Paul has been following an ongoing wrongful dismissal lawsuit against Morgan Stanley. The discussion--and beating--are happening on three separate blog entries: "Better Have Season Tickets If You Want To Sell IT Equipment To Morgan Stanley" and "Morgan Stanley E-Mails Reveal Outsourcing's Dirty Little Secret," by Paul, as well as "What Happened To Morgan Stanley Could Happen To Any Of Us," by yours truly.

Among the charges filed by Arthur Riel, a former Morgan Stanley IT manager who set up the company's E-mail archive, is that CTO Guy Chiarello received hard-to-get sports tickets and other favors from tech vendors that do business with the firm. According to the lawsuit, Chiarello used one of the company's vendors to set up a network in his home.

There are other charges, too--that Morgan Stanley investment bankers pressured the firm's IT department to buy from vendors as a way to win their banking business, and that former CFO Stephen Crawford tried to wall himself off from all E-mail communications coming from outside his inner circle to make it virtually impossible for whistle-blowers to contact him.

The finger of accusation points both ways in this dispute. Morgan Stanley says Riel's allegations are false and claims that Riel was fired for snooping into people's E-mail--itself an ethical violation.

We sometimes view ethics as an ethereal concern, suited to college classrooms but not the rough-and-tumble real world.
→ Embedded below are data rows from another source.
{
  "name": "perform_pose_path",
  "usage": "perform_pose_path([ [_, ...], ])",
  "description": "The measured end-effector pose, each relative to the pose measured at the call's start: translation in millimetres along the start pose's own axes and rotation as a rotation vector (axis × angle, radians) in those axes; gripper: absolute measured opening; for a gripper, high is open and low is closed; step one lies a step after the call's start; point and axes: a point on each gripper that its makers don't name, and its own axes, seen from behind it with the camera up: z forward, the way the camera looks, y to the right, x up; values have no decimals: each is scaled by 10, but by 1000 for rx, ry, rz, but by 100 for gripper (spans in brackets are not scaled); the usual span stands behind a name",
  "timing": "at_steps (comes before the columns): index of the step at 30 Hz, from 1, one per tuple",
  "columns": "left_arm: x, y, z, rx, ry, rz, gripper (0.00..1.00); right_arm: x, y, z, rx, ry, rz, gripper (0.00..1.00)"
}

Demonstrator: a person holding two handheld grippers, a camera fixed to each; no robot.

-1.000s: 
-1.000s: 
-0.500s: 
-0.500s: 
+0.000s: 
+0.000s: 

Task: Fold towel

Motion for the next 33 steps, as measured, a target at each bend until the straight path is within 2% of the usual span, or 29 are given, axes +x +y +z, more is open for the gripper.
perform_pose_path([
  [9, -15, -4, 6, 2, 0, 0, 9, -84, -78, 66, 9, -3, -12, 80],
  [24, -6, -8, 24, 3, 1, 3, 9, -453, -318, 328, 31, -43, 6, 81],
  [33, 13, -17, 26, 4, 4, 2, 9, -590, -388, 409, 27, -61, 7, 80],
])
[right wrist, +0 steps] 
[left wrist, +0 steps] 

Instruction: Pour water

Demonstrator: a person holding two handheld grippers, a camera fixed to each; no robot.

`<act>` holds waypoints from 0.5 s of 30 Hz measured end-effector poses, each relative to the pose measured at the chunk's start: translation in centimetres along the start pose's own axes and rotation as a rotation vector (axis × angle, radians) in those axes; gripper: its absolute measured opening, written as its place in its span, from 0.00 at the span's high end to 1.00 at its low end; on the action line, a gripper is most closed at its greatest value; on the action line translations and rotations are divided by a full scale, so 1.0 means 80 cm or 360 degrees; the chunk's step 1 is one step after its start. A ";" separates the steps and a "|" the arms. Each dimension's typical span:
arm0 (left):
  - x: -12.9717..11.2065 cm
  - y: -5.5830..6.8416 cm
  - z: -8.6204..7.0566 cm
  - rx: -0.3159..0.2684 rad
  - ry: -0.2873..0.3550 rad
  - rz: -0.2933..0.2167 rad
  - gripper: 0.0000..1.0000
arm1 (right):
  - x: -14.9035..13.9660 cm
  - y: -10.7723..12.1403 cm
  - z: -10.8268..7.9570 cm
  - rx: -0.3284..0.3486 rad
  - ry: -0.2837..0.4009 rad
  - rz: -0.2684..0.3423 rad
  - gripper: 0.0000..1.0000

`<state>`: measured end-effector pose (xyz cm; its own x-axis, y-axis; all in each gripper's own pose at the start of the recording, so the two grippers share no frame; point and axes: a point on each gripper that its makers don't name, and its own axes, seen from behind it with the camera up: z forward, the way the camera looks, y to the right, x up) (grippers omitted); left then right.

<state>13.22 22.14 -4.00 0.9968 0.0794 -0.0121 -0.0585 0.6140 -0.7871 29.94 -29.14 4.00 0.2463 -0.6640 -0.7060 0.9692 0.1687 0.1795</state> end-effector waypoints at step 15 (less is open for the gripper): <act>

And yet Riel's lawsuit is all about ethics. 1) Should a company executive accept lavish gifts from vendors seeking to do business with the company? 2) Should a company be permitted to give its own customers preferential treatment when selecting partners? 3) Does an executive have an obligation to open his E-mail inbox to everyone and read all those messages on the chance that some whistle-blower might be contacting him?

None of these seem like hard questions. Question 3: No, because the person would end up drowning in E-mail. The company as a whole has an obligation to listen to whistle-blowers, but the CFO doesn't have to be the guy to do it. Question 2: It depends. The company has a right to use whatever criteria it wants in selecting suppliers, within the parameters of the law. One company might choose to give its own customers preferential treatment; another might choose to make the decision on cost and technical merits. A third company might decide its systems have to be top-of-the-line, regardless of cost. In the end, the most profitable company will win.
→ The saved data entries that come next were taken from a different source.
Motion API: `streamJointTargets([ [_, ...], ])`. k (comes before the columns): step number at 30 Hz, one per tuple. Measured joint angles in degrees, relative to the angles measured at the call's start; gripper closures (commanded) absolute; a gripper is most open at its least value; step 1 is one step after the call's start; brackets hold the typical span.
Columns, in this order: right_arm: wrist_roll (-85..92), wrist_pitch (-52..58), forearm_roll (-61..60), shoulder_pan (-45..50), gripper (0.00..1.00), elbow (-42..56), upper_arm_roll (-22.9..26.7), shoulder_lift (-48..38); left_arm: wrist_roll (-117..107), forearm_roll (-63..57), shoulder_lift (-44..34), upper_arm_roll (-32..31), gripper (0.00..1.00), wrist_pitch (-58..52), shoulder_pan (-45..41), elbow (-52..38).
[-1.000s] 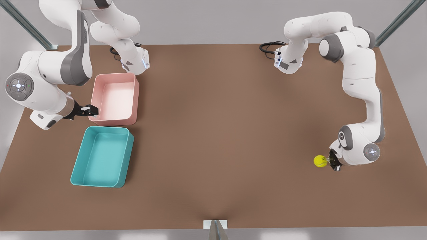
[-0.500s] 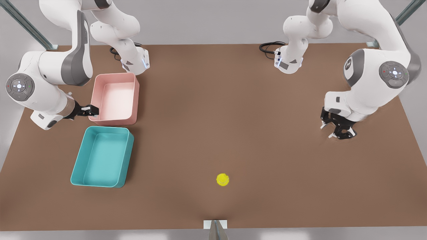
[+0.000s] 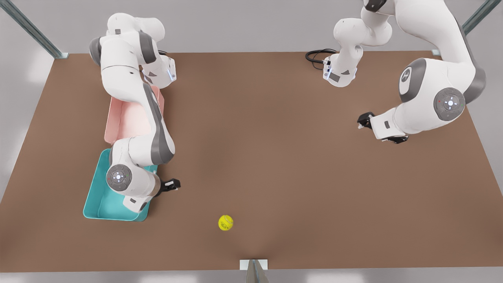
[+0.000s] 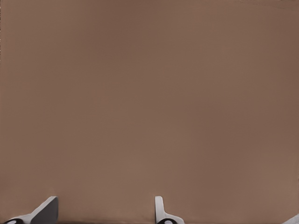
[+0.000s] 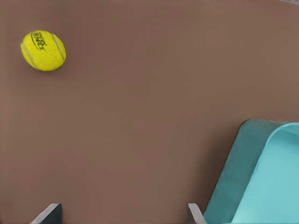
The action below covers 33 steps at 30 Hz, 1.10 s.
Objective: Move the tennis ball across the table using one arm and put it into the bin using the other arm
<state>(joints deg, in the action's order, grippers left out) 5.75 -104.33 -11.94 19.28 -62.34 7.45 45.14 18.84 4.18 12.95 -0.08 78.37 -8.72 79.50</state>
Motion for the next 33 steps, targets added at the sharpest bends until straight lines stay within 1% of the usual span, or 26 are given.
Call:
streamJointTargets([
  [2, -0.09, -8.9, -1.94, 0.64, 0.0, 0.22, -2.88, 3.63, -2.32, -0.01, 0.35, 0.0, 0.0, -0.33, -0.05, 0.0],
  [3, -0.14, -13.36, -2.54, 1.44, 0.0, 0.35, -3.53, 5.28, -3.38, -0.01, 0.45, 0.0, 0.0, -0.46, -0.07, 0.0],
  [5, -0.34, -21.58, -3.37, 2.87, 0.0, 2.07, -4.06, 9.09, -5.35, -0.03, 0.53, 0.0, 0.0, -0.66, -0.07, 0.0],
  [10, -1.1, -37.5, -4.12, 4.73, 0.0, 11.14, -4.45, 20.61, -9.41, -0.47, 0.49, 0.01, 0.0, -0.96, -0.08, -0.03],
  [15, -1.71, -49.85, -4.23, 6.26, 0.0, 14.72, -5.65, 25.75, -12.49, -0.86, 1.56, 0.08, 0.0, -1.09, 0.52, 0.02],
  [22, -2.28, -59.54, -4.25, 7.07, 0.0, 15.64, -7.12, 29.55, -15.59, -0.97, 2.1, 0.09, 0.0, -1.15, 1.16, 0.14],
  [29, -2.63, -63.47, -4.2, 7.93, 0.0, 15.58, -7.49, 30.78, -17.66, -0.96, 2.63, 0.08, 0.0, -1.19, 1.35, 0.17],
  [33, -2.76, -64.59, -4.08, 8.3, 0.0, 15.54, -6.91, 32.15, -18.53, -0.92, 2.83, 0.09, 0.0, -1.18, 1.61, 0.15],
])
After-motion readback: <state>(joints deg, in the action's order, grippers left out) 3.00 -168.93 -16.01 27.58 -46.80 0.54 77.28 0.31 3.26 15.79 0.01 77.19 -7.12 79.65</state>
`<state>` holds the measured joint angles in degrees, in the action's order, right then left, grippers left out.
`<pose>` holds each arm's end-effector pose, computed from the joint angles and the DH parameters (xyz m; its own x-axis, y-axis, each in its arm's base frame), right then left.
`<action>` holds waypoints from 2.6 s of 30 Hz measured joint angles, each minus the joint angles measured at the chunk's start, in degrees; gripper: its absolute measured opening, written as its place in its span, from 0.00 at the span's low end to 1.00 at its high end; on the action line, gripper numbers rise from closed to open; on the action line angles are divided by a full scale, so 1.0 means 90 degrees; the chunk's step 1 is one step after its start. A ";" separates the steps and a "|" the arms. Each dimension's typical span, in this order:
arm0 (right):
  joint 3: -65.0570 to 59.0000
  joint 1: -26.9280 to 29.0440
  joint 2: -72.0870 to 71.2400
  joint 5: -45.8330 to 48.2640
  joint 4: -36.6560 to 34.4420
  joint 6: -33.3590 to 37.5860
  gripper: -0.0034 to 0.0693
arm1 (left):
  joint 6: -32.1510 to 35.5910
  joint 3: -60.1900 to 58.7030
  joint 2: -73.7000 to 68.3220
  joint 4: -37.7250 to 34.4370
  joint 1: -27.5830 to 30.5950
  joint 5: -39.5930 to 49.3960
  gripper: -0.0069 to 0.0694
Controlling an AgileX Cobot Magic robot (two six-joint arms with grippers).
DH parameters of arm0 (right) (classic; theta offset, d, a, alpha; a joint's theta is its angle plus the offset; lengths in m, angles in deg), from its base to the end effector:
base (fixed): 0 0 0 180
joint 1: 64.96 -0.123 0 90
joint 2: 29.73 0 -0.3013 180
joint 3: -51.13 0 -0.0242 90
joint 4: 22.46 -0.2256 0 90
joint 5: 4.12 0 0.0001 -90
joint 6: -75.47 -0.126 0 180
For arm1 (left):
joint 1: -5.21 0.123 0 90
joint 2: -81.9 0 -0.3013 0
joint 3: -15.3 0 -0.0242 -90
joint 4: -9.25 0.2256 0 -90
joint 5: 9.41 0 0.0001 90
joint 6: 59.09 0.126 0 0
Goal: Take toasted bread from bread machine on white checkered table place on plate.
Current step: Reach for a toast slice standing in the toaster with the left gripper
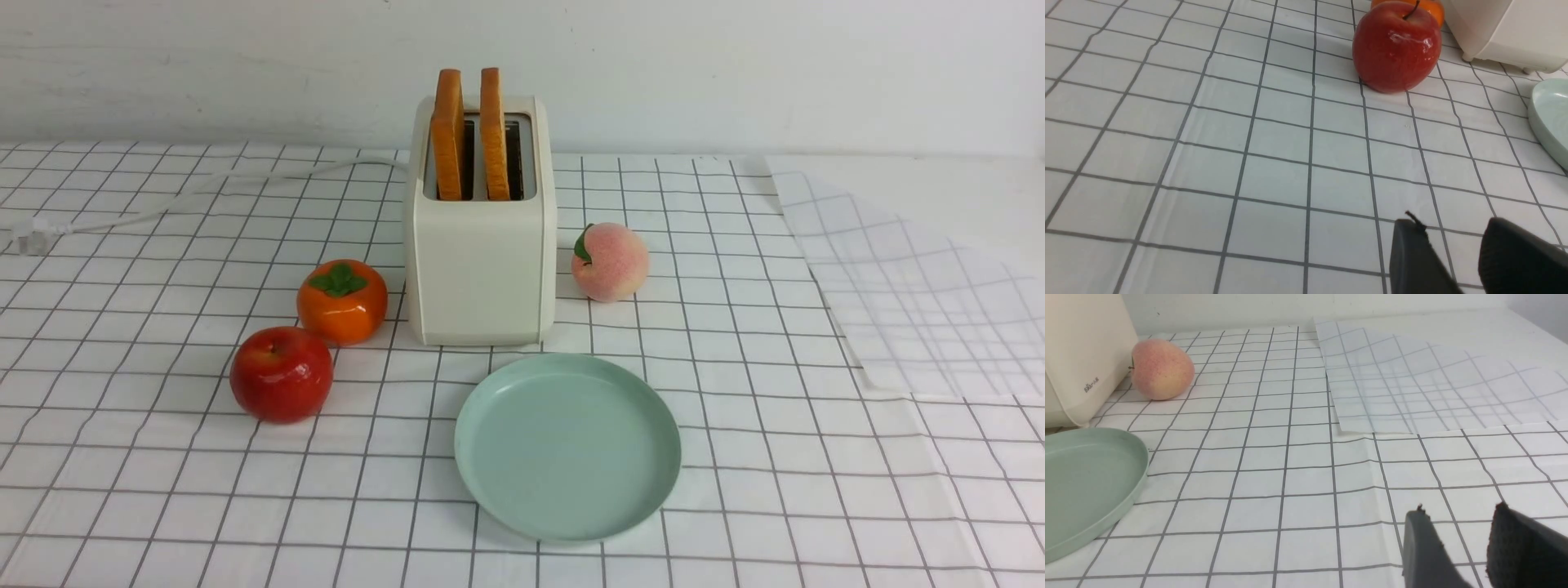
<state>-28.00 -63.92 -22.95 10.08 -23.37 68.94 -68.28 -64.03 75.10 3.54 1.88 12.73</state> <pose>0.0481 -0.0004 0.1766 -0.1722 0.1322 -0.9762 0.0368 0.9911 0.1277 0.0435 -0.0073 0.1587 -0.3248 -0.2314 -0.9170 0.0128 0.9684 -0.2489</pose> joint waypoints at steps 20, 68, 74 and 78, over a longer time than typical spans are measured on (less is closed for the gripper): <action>0.0000 -0.0006 0.0000 0.0005 0.0000 0.0000 0.38 | 0.0050 0.0000 0.0000 -0.0023 0.0000 -0.0046 0.40; 0.2429 -0.0333 0.2086 0.2436 -0.2004 0.0369 0.05 | 0.0828 0.5961 -0.6488 -0.2146 -0.0053 0.3010 0.07; 0.2512 -0.0333 0.2665 0.2693 -0.2020 0.0762 0.05 | 0.0616 0.7782 -0.7800 -0.1756 -0.1034 0.2722 0.07; 0.2526 -0.0333 0.2671 0.2658 -0.2014 0.0852 0.06 | 0.0100 0.9101 -0.8696 -0.0884 -0.1818 0.2709 0.07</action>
<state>-5.26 -66.91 1.09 34.00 -41.50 76.61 -67.38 17.87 -3.17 -4.41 -14.48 37.12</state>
Question 1 also seems to be a pretty easy one to answer: Just don't accept big gifts. Don't do it. You want to see the big ball game? Buy the tickets like everybody else, or watch the game at home on your big-screen TV. You want a home network? Do it yourself or pay someone to do it for you.

Some of the people commenting on the blog say this view is naive, that gift-giving is pervasive and everybody does it. But the popularity of gift-giving is irrelevant; a popular wrong action is still a wrong action.

I've been compiling the best comments from previous blog posts on this subject for Monday's print and online issue of InformationWeek, which will also feature an in-depth report on the ongoing Morgan Stanley situation.